Our common law system has treated surrogacy in a non-uniform way. In the United States, every state has the power to create its own laws regarding surrogacy. The result is a fractured, complex “jigsaw puzzle” of state laws that often conflict with each other.

Here are a few examples:

The New Jersey Supreme Court was faced with a complex surrogacy question in 1990. Parents William and Elizabeth hired Mary Beth as a surrogate in a traditional surrogacy arrangement (where the surrogate’s egg was inseminated by William’s sperm, and then she carried the child to term). After Mary Beth gave birth, she refused to turn over the baby, and the parents brought suit. The Court held the contract void on grounds of public policy, and found that Mary Beth was the child’s legal mother because she was the baby’s biological mother; however, the Court nonetheless awarded custody of the child to William and Elizabeth because it believed that they would offer the most stable environment for the child, and granted Mary Beth visitation rights. Many states followed New Jersey’s lead and disallowed traditional surrogacy.

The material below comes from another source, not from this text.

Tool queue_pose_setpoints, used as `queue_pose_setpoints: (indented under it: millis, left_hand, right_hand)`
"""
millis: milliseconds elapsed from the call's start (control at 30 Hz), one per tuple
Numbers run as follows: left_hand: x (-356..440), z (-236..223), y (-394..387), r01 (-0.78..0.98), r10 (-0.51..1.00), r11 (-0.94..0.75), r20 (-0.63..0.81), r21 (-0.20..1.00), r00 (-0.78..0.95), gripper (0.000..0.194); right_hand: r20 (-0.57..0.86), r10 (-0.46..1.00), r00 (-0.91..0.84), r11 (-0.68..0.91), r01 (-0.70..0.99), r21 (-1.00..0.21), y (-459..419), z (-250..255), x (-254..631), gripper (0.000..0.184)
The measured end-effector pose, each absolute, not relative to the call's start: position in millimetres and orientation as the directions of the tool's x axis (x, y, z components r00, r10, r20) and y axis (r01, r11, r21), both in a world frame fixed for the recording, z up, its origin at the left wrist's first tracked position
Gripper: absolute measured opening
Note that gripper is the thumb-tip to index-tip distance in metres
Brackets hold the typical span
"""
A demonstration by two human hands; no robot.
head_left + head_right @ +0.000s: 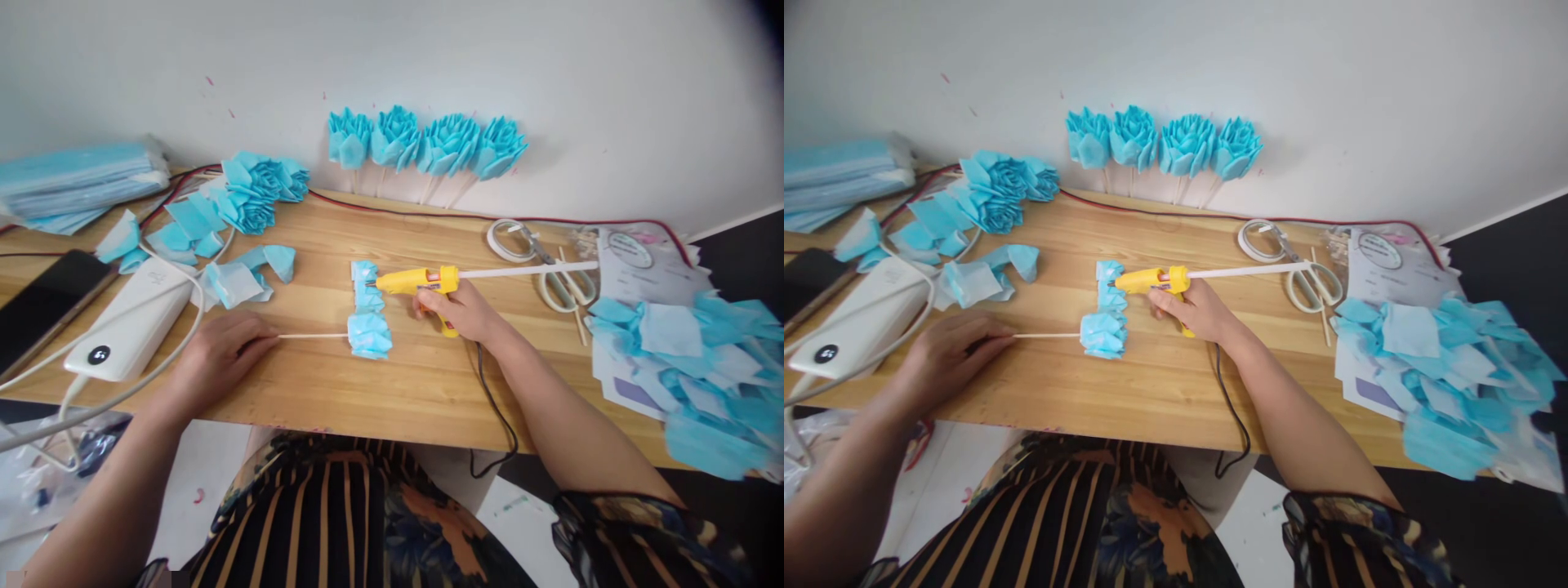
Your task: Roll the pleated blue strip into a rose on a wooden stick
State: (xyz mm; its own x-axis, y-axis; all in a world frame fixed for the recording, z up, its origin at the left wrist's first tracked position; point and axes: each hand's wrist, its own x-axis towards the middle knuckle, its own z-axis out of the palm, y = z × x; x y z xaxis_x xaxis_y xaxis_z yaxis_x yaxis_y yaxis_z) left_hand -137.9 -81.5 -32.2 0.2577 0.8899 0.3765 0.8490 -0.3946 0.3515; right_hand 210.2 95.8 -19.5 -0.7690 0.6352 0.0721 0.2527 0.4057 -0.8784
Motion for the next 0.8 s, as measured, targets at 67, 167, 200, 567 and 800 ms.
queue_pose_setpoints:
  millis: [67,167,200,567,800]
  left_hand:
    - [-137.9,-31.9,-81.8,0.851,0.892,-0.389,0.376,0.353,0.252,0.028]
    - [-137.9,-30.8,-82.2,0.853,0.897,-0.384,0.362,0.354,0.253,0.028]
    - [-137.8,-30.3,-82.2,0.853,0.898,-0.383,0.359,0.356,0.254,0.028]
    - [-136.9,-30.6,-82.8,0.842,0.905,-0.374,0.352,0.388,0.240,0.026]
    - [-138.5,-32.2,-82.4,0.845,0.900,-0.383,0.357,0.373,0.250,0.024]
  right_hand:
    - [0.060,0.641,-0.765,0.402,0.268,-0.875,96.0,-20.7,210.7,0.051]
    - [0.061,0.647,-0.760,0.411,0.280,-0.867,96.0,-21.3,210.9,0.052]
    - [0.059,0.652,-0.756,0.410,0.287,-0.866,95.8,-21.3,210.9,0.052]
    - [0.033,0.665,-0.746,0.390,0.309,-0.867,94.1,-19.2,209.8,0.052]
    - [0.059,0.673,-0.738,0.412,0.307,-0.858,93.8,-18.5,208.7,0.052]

In 1993, the California Supreme Court upheld that a contract between surrogate Anna and parents Mark and Cripsinia. In this case, Crispina’s egg was fertilized by Mark’s sperm, and the embryo was implanted into Anna. The relationship between the parties soured, and Anna refused to turn over the child. The parents sued, and the court found that Mark and Crispina were the legal parents, and refused to grant visitation rights to Anna.

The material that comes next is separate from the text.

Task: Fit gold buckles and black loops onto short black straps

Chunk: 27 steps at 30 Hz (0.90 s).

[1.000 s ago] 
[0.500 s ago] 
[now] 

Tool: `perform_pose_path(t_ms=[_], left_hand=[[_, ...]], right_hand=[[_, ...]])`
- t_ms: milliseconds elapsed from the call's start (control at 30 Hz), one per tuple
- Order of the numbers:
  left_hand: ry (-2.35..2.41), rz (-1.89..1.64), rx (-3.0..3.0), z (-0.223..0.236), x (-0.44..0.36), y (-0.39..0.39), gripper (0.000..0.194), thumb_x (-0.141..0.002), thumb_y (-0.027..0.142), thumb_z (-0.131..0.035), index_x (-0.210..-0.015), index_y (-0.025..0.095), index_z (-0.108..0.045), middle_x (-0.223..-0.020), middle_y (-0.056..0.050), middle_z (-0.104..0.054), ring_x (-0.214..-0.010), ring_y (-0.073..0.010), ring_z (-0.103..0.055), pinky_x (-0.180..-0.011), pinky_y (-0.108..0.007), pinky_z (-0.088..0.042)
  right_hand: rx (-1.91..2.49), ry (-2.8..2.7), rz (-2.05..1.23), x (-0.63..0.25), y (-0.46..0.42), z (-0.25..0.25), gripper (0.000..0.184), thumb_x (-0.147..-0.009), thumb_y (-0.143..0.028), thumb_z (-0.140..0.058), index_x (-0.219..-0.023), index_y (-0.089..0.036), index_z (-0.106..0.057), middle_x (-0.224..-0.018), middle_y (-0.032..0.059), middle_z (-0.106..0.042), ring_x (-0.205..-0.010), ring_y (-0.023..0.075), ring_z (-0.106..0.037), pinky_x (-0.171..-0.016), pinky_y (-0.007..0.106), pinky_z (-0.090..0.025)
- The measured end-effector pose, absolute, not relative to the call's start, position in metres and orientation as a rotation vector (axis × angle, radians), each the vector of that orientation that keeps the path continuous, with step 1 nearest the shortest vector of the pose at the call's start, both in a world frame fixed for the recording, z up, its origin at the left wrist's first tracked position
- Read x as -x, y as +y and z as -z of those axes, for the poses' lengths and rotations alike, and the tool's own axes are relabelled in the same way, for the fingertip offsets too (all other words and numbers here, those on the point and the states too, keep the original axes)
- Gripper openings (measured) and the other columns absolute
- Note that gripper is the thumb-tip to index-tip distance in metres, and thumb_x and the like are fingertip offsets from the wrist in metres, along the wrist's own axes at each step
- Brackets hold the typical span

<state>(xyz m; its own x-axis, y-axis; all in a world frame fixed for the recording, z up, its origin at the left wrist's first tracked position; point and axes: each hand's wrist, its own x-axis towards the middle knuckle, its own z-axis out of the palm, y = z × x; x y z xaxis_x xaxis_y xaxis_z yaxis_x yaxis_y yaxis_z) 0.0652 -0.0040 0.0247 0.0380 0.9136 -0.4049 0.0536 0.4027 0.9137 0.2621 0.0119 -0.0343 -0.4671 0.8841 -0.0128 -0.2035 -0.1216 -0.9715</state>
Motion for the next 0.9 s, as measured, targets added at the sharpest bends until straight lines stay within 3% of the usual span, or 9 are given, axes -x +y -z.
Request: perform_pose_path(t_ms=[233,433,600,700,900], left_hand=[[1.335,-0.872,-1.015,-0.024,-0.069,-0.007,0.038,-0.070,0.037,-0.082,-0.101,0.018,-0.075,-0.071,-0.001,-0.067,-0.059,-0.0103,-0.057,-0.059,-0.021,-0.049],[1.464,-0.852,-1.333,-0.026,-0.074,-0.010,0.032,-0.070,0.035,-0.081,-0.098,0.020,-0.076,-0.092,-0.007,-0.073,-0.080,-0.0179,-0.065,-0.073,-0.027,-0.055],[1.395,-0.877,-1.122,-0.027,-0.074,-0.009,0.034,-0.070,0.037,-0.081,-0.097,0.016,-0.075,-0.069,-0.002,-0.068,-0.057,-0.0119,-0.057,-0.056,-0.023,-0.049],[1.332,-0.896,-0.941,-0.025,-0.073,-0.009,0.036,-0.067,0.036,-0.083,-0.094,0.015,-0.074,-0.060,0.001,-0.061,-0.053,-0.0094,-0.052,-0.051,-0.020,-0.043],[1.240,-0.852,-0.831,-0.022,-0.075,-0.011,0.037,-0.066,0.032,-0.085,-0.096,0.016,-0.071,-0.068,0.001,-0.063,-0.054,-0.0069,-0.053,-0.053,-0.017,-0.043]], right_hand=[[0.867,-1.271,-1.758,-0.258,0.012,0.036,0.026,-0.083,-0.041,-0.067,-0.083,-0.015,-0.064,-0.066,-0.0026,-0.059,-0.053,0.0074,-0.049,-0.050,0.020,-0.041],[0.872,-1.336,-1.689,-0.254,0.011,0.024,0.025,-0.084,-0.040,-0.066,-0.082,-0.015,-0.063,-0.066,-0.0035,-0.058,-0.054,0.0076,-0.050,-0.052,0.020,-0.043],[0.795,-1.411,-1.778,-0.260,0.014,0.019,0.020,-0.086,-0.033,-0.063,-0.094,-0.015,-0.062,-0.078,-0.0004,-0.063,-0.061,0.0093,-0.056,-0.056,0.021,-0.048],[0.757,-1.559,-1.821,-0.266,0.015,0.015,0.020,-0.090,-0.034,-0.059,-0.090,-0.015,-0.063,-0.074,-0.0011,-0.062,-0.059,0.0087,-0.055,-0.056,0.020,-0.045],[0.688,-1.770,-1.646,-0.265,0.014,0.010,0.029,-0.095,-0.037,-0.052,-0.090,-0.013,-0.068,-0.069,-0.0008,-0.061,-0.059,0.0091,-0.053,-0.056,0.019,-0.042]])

In Pennsylvania, an appellate court found that the surrogacy contract made Sherri the legal parent of the child that was conceived using her eggs. In this case, Sherri and her then husband Lamar hired a surrogate to gestate an embryo using Sherri’s eggs and donor sperm. Sherri and Lamar decided to split up prior to the child’s birth. Lamar assumed physical custody once the child was born, but the court found that Sherri was the legal mother and thus owed child support to Lamar.

Some states don’t allow any surrogacy at all; they even criminalize it. Many states only allow gestational surrogacy (as opposed to traditional surrogacy). Only a few states allow commercial surrogacy. Some don’t allow surrogacy for same-sex couples or single parents. The takeaway on surrogacy laws in the US? “It’s a mess.”